> **Instructions for the task**: Print the lines of the listing below verbatim from its first line through the line bearing "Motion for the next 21". Any pictures are to be omitted.

> **Supplied material**:
--- --- ---

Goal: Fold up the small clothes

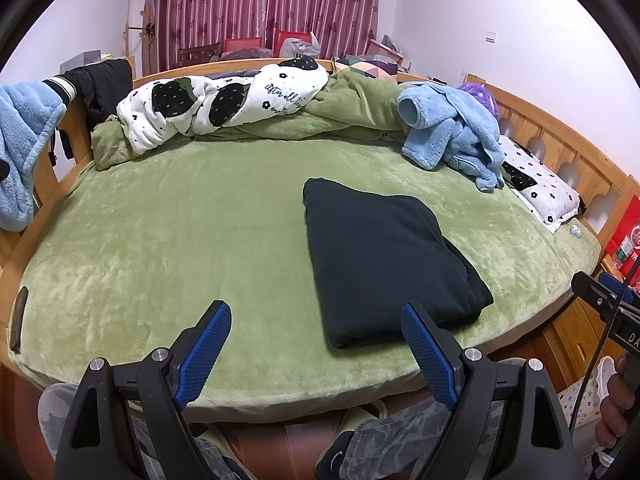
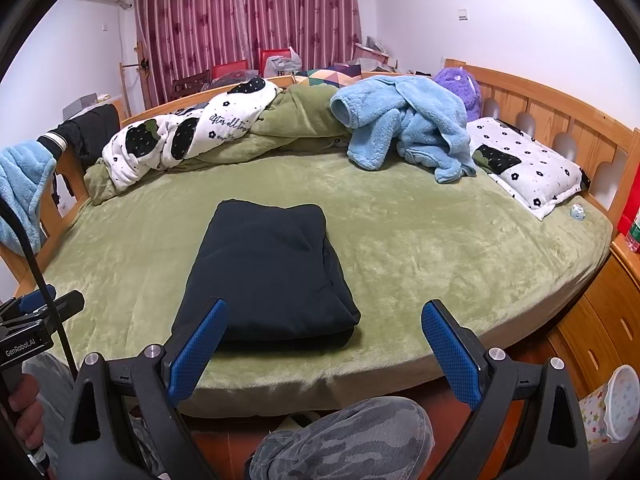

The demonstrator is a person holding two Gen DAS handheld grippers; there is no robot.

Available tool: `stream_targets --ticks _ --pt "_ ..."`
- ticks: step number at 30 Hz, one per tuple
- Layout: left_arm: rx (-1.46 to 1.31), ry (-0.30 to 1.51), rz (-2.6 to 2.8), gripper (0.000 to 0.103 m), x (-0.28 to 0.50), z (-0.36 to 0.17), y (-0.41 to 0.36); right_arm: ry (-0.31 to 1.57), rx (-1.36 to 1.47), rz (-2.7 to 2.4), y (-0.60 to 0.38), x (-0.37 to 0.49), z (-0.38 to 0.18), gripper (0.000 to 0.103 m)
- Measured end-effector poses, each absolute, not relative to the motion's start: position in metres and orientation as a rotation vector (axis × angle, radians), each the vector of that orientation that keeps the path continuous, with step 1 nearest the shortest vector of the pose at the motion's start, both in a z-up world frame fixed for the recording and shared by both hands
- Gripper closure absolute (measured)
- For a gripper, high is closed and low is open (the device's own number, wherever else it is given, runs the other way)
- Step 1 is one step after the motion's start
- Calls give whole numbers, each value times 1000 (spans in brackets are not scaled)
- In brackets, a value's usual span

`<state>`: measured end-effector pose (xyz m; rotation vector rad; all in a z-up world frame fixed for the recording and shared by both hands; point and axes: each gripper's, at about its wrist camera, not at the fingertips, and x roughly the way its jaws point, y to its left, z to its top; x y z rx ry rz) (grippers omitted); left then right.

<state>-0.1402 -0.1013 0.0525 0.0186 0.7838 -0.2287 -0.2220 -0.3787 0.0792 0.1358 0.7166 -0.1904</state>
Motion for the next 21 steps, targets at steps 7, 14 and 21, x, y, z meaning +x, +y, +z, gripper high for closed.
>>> stream_targets --ticks 7,14,21 --pt "20 782 -228 17 -141 53 -102 720 140 -191 -376 -222 79 7" --pt "20 781 -228 17 -143 53 -102 719 137 -191 -377 -222 79 7" --pt "21 784 -224 17 -143 52 -100 723 143 -191 -376 -222 78 7"
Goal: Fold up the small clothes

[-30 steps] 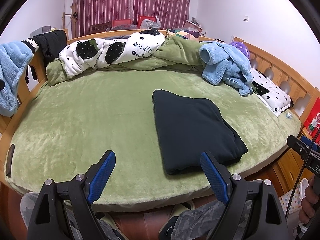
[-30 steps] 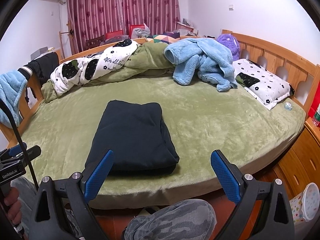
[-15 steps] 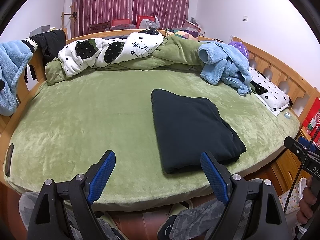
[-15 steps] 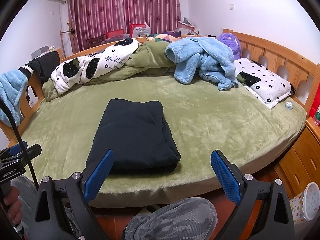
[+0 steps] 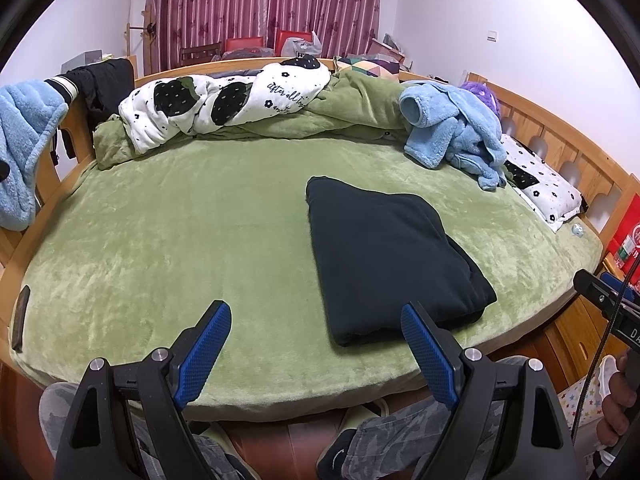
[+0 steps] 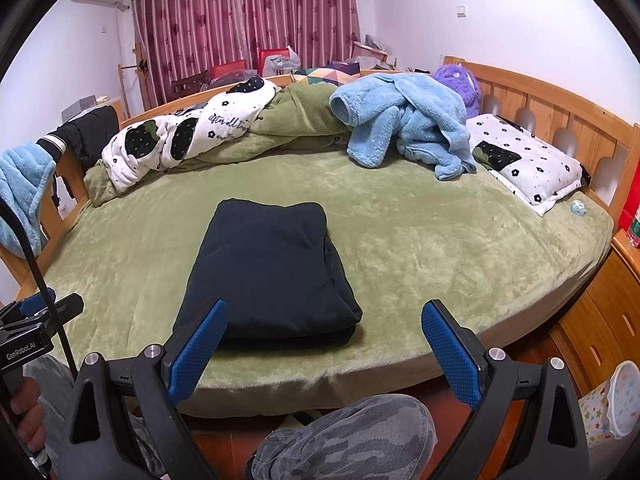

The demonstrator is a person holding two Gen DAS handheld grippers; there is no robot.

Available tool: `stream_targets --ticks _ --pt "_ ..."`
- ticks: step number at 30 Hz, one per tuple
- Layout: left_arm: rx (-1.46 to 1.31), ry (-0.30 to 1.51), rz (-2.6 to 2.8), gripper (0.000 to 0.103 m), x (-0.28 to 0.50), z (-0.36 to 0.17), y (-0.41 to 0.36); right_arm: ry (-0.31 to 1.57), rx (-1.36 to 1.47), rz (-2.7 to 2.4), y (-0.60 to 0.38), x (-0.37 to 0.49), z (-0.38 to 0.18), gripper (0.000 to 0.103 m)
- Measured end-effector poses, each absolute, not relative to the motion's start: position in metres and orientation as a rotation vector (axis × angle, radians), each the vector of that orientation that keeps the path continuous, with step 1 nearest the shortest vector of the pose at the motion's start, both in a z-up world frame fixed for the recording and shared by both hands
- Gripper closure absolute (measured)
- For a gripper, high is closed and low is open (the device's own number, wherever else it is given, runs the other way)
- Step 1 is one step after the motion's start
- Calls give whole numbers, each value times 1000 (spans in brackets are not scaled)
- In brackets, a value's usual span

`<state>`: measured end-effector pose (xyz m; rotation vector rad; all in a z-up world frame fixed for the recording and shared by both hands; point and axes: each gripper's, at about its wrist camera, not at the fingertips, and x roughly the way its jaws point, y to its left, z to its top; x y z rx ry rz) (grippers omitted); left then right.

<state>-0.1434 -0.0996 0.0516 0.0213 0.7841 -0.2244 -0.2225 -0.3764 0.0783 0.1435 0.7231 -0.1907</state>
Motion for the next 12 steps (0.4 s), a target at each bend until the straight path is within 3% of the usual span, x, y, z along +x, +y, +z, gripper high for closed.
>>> stream_targets --ticks 12 --pt "18 779 -223 17 -143 52 -98 720 146 -191 -376 -223 77 7"
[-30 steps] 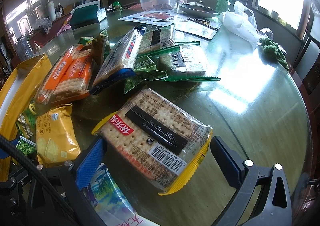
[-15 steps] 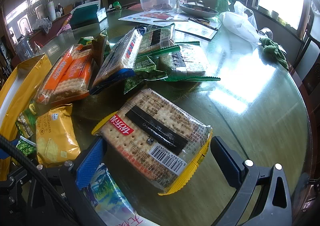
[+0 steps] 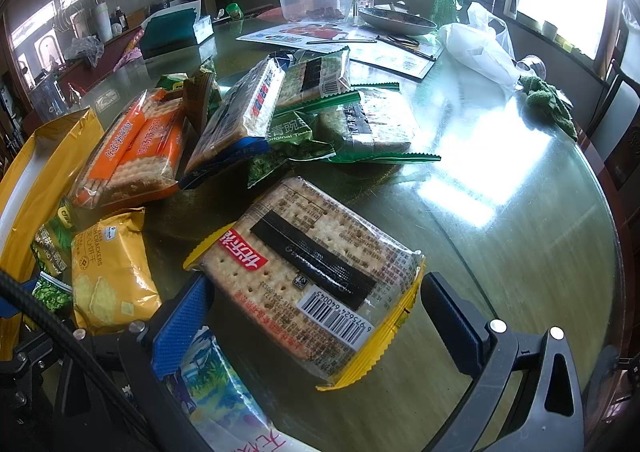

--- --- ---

> **Completed exercise**:
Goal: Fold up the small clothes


The demonstrator is a person holding two Gen DAS handheld grippers; there is no robot.

Available tool: `stream_targets --ticks _ --pt "_ ..."`
- ticks: step number at 30 Hz, one per tuple
- Layout: left_arm: rx (-1.46 to 1.31), ry (-0.30 to 1.51), rz (-2.6 to 2.8), gripper (0.000 to 0.103 m), x (-0.28 to 0.50), z (-0.36 to 0.17), y (-0.41 to 0.36); right_arm: ry (-0.31 to 1.57), rx (-1.36 to 1.47), rz (-2.7 to 2.4), y (-0.60 to 0.38), x (-0.37 to 0.49), z (-0.38 to 0.18), gripper (0.000 to 0.103 m)
- Measured end-effector poses, each absolute, not relative to the motion's start: position in metres and orientation as a rotation vector (axis × angle, radians), each the vector of that orientation that keeps the path continuous, with step 1 nearest the shortest vector of the pose at the motion's start, both in a z-up world frame fixed for the recording and shared by both hands
- Gripper closure absolute (measured)
- For a gripper, high is closed and low is open (the device's own number, wherever else it is given, runs the other way)
- Step 1 is one step after the motion's start
- Calls give whole numbers, each value times 1000 (spans in brackets are not scaled)
- In brackets, a value's usual span

`<state>`: measured end-effector pose (xyz m; rotation vector rad; all in a z-up world frame fixed for the recording and shared by both hands; point and axes: each gripper's, at about its wrist camera, not at the fingertips, and x roughly the way its jaws point, y to its left, z to its top; x y z rx ry rz) (grippers omitted); left then right.

<state>-0.1402 -0.1013 0.0525 0.0186 0.7838 -0.2287 -0.2220 -0.3787 0.0792 0.1358 0.7166 -0.1904</state>
Motion for the next 21 steps, targets at steps 7, 14 and 21, x, y, z meaning +x, +y, +z, gripper high for closed.

That finishes the answer to the exercise.